Airlines lost at least $2.2 billion between July and September, making it the worst quarter in history, according to David Swierenga, chief economist for the Air Transport Association, the trade group for major airlines. “It has never been this bad,” he says. And it’s likely to get worse.

Swierenga predicts the airlines could lose $3 billion or more in the fourth quarter–and $9 billion or more for the year. “Obviously, the industry is in precarious health,” he says.

The major carriers blame a drop in air travel following the September 11 attacks, lingering economic woes and higher jet-fuel costs for their losses. Many have cut their workforce and flight schedules to compensate. But that has not been nearly enough to bring them back into the black. US Airways has already filed for Chapter 11. United Airlines is threatening to do the same, and other carriers–particularly the smaller airlines-are teetering on the brink.

What does that mean for air travelers? In the short run, cheap fares–and lots of them–as airlines struggle to keep customers and attract new ones. Swieranga says airline revenues are down about 25 percent from 2000. Airlines have slashed fares to try and boost volume. But lower prices mean less revenue for airlines, so many are also cutting routes and switching to smaller aircraft to cut costs.

On Thursday United Airlines announced it would stop service to four airports in Europe and Latin America and shift to smaller aircraft on several of its routes. Earlier this week, the carrier revealed plans to close three reservation centers and a maintenance center, reduce its flight schedule and lay off 1,250 employees. The airline lost $889 million in the third quarter, and the current quarter may be even worse. To avoid a bankruptcy filing, United has asked for a $1.8 billion loan guarantee from the Air Transportation Stabilization Board, which administers the $10 billion federal loan-guarantee program established by Congress after the September 11 terrorist attacks.

A couple days after Delta Air Lines reported a $326 million loss for the third quarter, chairman Leo Mullin sent a memo to employees warning that the carrier would be forced to cut up to 8,000 jobs. And, after its whopping $924 million loss last quarter, the nation’s largest carrier, American Airlines, said it would cut 7,000 jobs by next March and trim its flight capacity by about 10 percent. For travelers, that may mean fewer flights to choose from and higher fares as airlines will have fewer seats to fill.

But the airlines’ financial woes won’t likely have much effect on most Americans’ travel plans in the near future. “Even with Chapter 11, the idea is to keep the entity intact and put new management in place,” says Button. “Clearly they want to maintain their passenger base. The airlines are trying hard not to anger or antagonize customers.”

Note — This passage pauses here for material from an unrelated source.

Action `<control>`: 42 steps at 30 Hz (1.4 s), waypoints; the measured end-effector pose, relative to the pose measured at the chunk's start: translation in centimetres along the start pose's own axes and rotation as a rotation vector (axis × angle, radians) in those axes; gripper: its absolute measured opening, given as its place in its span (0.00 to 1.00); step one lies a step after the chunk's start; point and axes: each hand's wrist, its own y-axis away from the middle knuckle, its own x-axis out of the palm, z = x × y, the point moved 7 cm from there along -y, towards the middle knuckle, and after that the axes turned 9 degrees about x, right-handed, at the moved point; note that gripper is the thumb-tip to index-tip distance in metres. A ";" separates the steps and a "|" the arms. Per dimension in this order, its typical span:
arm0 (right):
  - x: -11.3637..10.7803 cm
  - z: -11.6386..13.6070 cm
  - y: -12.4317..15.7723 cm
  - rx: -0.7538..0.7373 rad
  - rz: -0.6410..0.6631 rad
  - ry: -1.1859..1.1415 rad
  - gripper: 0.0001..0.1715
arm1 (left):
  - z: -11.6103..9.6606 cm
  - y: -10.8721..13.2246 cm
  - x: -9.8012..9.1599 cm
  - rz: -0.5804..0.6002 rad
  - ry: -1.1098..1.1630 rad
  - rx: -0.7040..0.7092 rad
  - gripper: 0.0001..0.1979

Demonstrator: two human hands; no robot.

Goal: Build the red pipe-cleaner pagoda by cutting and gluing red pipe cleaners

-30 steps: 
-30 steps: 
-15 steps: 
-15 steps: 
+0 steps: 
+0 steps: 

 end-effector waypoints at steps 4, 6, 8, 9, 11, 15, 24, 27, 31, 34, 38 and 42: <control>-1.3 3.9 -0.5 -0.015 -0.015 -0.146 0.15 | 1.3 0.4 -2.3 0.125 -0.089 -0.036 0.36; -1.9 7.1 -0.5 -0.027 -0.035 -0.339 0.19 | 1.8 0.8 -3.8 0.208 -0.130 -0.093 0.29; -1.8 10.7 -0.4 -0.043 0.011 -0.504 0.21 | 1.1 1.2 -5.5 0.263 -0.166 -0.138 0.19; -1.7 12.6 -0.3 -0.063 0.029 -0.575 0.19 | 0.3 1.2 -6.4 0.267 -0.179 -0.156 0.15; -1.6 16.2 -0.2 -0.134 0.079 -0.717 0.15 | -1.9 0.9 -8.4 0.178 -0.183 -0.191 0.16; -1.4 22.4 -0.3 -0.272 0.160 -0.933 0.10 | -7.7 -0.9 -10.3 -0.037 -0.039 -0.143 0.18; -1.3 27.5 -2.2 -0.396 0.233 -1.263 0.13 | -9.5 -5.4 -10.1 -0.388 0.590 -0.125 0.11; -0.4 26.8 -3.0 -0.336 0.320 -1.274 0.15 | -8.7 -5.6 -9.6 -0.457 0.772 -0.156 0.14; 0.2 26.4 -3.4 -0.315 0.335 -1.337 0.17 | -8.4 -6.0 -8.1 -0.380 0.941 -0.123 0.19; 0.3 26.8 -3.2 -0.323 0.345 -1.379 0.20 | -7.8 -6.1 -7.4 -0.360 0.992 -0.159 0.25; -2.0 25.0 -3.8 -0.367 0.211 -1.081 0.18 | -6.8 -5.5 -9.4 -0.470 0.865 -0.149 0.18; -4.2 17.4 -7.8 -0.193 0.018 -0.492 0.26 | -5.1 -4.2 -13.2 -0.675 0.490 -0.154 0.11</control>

Steven Morrison, an economics professor at Northeastern University and co-author of “The Evolution of the Airline Industry,” does advise travelers to be cautious about booking on an airline that might go bankrupt. “Even if the airline doesn’t go under, they may well pare flights or routes,” he says.

That shouldn’t leave a traveler stranded necessarily, just inconvenienced. A one-stop flight might be rerouted through a different airport, for example, adding air-travel time. Most airlines and ticket agencies allow travelers to sign up for e-mails that alert consumers to possible changes in their itinerary, but it’s still a good idea to call the airline the day before the flight to double check.

Beyond cuts and changes in flight routes, many travelers have already seen a noticeable decline in service: in-flight snacks instead of meals in coach class, charges for using paper tickets instead of electronically-issued tickets, and per-ticket fees to cover new security measures. Carriers are even charging for some services that used to be free, like flying standby on a different flight.

But airlines can only cut so much before they lose their customers to competitors that are able to offer better service–and, sometimes, better fares as well. Upstarts like JetBlue, a low-cost carrier that provides personal TV screens and leather seats for every passenger, have benefited from the major carriers’ losses. JetBlue and Southwest have seen their market share increase as major airlines struggle to hold onto their customers.

Experts, though, aren’t ready to give up on the major airlines just yet. “I would expect that no more than a handful of large carriers would file Chapter 11–and I wouldn’t expect any of them to actually go under,” says Morrison. “I am convinced that the major airlines will return to profitability, but it might take several years.”